People are talking about a “replication revolution”. They don’t mean what you think they mean…


This page in:

Yesterday, Markus blogged about a new initiative by 3ie to replicate studies in economics. It is indeed called “3ie’s Replication Program”. Below I argue that while this may be a worthy endeavor, it is mislabeled…

The 3ie website states: “The replications funded are ‘internal replications’—those that use the data from the original study, and possibly existing secondary datasets from the same location, in order to check the validity and robustness of the estimations and recommendations.” Even that sentence does not make me think “replication”. If you’re doing robustness checks by using different estimation techniques, different controls, variants of outcome variables, or other data sets, you’re not doing a replication study: you’re doing robustness checks.

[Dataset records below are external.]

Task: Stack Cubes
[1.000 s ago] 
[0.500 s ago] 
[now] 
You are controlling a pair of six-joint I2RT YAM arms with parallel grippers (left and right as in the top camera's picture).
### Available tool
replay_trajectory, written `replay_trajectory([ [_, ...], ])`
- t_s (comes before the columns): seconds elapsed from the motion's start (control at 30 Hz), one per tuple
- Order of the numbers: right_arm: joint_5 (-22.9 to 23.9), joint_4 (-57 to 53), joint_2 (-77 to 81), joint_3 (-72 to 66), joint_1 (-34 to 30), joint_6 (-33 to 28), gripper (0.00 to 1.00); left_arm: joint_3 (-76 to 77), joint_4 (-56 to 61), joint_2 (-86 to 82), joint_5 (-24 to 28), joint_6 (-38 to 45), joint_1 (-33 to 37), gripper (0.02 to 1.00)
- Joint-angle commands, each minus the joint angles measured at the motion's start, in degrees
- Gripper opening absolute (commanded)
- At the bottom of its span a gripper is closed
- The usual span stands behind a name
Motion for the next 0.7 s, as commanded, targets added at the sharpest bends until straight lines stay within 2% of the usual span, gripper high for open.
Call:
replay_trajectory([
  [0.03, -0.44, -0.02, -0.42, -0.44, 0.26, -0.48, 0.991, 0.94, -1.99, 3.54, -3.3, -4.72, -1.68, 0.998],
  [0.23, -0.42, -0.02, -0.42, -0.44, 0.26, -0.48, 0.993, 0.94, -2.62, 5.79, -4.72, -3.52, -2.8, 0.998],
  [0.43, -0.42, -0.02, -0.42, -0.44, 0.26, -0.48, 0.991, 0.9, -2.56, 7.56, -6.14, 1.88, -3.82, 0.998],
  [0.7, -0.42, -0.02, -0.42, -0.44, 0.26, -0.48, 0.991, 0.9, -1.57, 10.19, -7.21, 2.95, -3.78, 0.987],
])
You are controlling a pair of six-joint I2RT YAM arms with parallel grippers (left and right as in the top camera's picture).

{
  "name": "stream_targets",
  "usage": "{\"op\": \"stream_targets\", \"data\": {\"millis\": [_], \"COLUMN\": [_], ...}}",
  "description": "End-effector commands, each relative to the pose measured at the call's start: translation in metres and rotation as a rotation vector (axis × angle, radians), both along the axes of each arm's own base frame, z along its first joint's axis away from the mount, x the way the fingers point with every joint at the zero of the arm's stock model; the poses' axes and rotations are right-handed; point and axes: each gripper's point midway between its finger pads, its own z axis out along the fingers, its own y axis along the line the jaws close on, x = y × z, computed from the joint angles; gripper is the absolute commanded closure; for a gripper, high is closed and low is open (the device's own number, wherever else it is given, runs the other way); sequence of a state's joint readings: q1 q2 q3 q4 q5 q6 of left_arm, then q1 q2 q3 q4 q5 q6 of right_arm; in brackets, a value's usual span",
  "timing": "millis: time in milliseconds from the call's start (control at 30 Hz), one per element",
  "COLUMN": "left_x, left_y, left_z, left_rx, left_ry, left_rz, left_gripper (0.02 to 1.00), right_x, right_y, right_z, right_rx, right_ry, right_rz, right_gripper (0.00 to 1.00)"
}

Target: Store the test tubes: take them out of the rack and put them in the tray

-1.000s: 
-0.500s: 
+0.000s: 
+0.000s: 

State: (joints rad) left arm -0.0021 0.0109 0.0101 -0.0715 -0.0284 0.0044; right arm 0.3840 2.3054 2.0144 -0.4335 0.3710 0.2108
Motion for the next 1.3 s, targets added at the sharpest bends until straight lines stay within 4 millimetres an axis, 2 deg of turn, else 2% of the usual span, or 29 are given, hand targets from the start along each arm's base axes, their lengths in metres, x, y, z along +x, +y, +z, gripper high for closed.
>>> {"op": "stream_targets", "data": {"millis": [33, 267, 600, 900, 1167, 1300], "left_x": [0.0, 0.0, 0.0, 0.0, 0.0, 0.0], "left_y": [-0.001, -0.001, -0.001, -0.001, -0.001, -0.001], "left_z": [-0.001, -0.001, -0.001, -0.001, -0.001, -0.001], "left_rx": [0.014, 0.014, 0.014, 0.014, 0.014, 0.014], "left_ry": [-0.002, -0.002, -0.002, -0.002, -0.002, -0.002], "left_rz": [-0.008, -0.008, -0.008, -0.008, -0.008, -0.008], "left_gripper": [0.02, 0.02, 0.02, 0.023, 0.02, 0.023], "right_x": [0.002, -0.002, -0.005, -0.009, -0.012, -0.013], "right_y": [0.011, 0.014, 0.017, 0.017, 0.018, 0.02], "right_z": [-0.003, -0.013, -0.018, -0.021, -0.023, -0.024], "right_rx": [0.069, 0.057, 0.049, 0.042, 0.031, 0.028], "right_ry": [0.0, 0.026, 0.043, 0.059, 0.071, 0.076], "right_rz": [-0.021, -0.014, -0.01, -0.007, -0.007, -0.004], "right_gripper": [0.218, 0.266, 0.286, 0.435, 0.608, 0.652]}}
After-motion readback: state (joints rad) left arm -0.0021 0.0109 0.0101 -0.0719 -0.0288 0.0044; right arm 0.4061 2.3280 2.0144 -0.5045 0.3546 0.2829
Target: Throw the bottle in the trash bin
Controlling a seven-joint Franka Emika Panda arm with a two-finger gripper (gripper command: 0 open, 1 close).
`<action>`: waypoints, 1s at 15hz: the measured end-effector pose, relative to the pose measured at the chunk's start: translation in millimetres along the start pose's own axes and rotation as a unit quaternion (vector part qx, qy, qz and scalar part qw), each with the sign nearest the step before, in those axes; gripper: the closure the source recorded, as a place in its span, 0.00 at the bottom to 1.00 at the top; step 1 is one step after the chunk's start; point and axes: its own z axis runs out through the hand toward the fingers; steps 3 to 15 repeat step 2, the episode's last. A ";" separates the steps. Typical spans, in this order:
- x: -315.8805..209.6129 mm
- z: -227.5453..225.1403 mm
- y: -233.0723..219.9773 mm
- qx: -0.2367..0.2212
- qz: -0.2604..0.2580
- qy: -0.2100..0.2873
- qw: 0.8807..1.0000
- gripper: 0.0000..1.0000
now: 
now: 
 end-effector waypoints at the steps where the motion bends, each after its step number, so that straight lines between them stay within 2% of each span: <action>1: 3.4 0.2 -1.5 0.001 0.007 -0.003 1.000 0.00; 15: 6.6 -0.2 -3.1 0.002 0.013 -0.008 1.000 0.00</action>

From looking at the link at the website, I imagine that this will work something like this: you either have access to the data and the .do files from the authors’ web pages or the journal site or you request it. Once you get it, the first thing to check would be that their .do files run as they should and produce the tables in the paper. Once this test is passed, then what? Recreate some variables (if you have access to the raw data)? Change estimation techniques? Reexamine authors’ interpretations? Except the first test, none of this is replication of study findings. Furthermore, what prevents the torture of the data and data mining that we’re worried about in the first place in this well-intentioned exercise itself? Should the “replication” proposal be registered ahead of time and be limited only to what’s included within?

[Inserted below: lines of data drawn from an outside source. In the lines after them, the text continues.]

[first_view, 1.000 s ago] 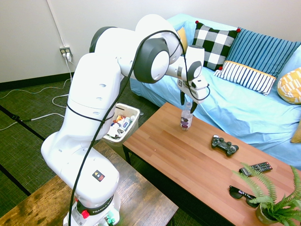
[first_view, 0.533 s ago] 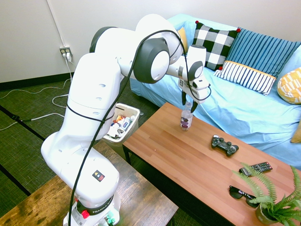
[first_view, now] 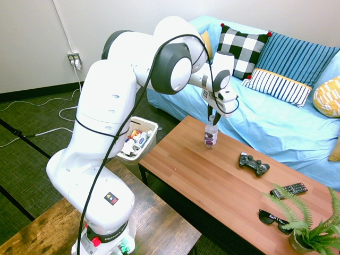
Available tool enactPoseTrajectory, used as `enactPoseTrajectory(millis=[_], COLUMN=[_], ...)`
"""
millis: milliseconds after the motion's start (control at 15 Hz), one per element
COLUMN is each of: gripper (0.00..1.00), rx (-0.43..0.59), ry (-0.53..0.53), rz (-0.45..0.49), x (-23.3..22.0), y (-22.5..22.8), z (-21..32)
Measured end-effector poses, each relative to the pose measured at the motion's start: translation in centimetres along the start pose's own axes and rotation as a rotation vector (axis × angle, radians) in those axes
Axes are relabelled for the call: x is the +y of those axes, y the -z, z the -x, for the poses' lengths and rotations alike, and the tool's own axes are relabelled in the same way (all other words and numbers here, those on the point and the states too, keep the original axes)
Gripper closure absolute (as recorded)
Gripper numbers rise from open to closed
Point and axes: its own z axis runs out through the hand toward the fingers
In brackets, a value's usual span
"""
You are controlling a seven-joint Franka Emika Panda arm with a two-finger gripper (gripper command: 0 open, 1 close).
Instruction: Throw the bottle in the trash bin
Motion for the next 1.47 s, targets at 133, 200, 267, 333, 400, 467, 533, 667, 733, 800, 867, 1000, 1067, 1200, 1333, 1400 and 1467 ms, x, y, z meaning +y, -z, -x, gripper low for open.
enactPoseTrajectory(millis=[133, 200, 267, 333, 400, 467, 533, 667, 733, 800, 867, 1000, 1067, 1200, 1333, 1400, 1467], gripper=[1.0, 1.0, 1.0, 1.0, 1.0, 1.0, 1.0, 1.0, 1.0, 1.0, 1.0, 1.0, 1.0, 0.0, 0.0, 0.0, 0.0], rx=[-0.004, 0.001, 0.005, 0.01, 0.014, 0.016, 0.023, 0.054, 0.062, 0.068, 0.078, 0.09, 0.096, 0.096, 0.096, 0.096, 0.097], ry=[0.019, 0.04, 0.071, 0.115, 0.174, 0.237, 0.304, 0.406, 0.448, 0.488, 0.522, 0.575, 0.596, 0.626, 0.628, 0.624, 0.62], rz=[-0.02, -0.043, -0.072, -0.112, -0.158, -0.197, -0.227, -0.261, -0.261, -0.251, -0.234, -0.187, -0.161, -0.12, -0.092, -0.086, -0.081], x=[-0.1, -0.2, -0.2, -0.1, 0.2, 0.6, 0.9, 1.4, 1.6, 1.8, 1.8, 1.6, 1.5, 1.5, 1.3, 1.1, 1.0], y=[1.0, 2.6, 4.5, 6.8, 9.4, 11.6, 13.5, 15.7, 15.5, 14.7, 13.3, 9.5, 7.5, 4.5, 3.7, 3.8, 3.9], z=[0.6, 1.7, 3.6, 6.4, 10.2, 14.2, 18.6, 27.5, 31.3, 34.5, 37.2, 41.5, 43.4, 45.7, 46.3, 46.2, 46.0])
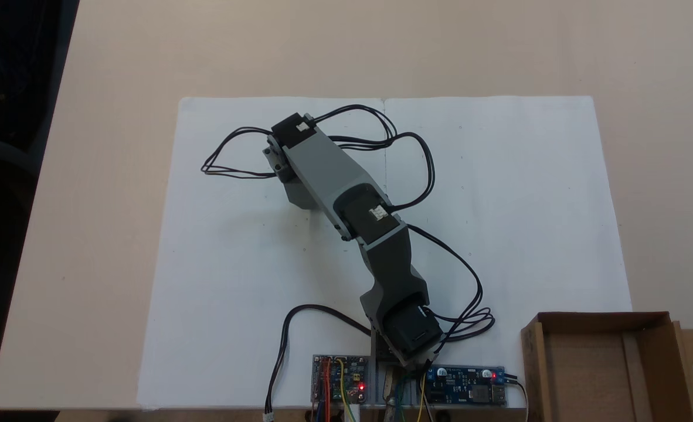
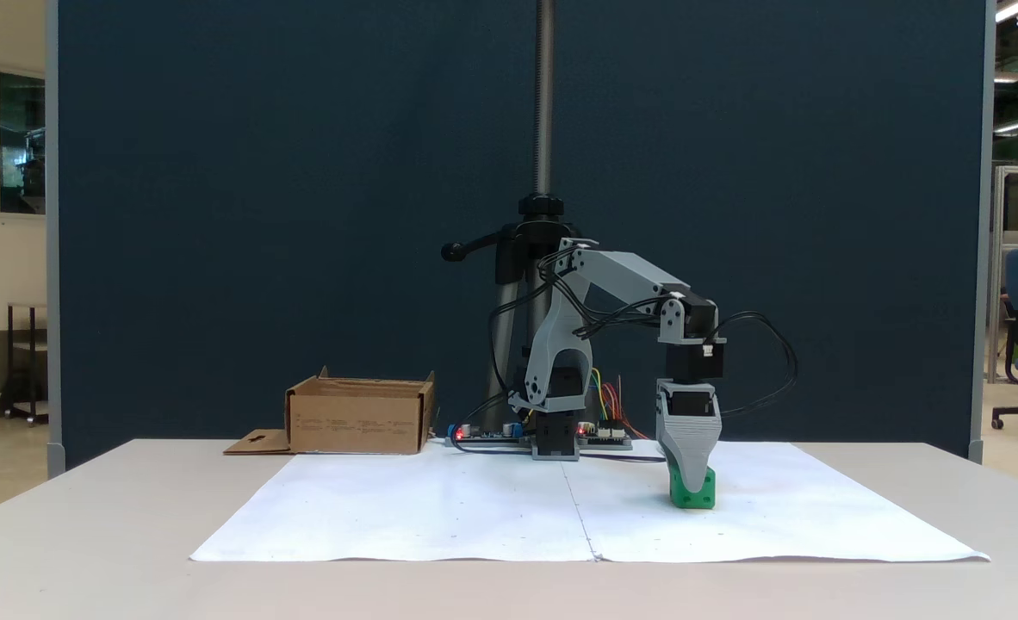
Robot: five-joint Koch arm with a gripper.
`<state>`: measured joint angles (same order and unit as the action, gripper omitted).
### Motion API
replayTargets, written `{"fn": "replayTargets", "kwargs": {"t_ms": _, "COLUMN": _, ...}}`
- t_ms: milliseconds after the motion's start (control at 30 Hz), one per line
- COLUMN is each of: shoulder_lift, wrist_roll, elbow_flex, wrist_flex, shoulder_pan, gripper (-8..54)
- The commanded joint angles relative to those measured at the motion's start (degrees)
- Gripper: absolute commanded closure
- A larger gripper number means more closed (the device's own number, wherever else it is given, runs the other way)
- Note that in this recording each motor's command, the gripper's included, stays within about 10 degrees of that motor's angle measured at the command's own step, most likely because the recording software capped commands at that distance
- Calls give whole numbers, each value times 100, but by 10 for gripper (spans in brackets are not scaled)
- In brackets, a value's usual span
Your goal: Grasp a green dice and put it in the bin.
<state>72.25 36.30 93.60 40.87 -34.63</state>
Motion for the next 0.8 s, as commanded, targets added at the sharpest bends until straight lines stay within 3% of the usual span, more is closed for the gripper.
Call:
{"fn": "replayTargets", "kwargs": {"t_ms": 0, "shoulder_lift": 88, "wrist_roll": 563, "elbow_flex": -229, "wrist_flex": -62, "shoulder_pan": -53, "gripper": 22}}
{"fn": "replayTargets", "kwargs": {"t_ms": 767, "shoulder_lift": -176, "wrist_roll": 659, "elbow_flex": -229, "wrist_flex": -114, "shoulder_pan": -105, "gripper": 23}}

See, when other disciplines are talking about a “replication revolution”, they are talking about replicating experiments – for real. For example, when, in my last blog post, I linked to this piece in Nature on the slew of studies that do not replicate, they are talking about running the same experiment over and over again, under the same exact circumstances, to see if you can obtain the same outcomes in the treatment and control groups. This is something that should, and I mean “should in theory”, be possible under laboratory conditions.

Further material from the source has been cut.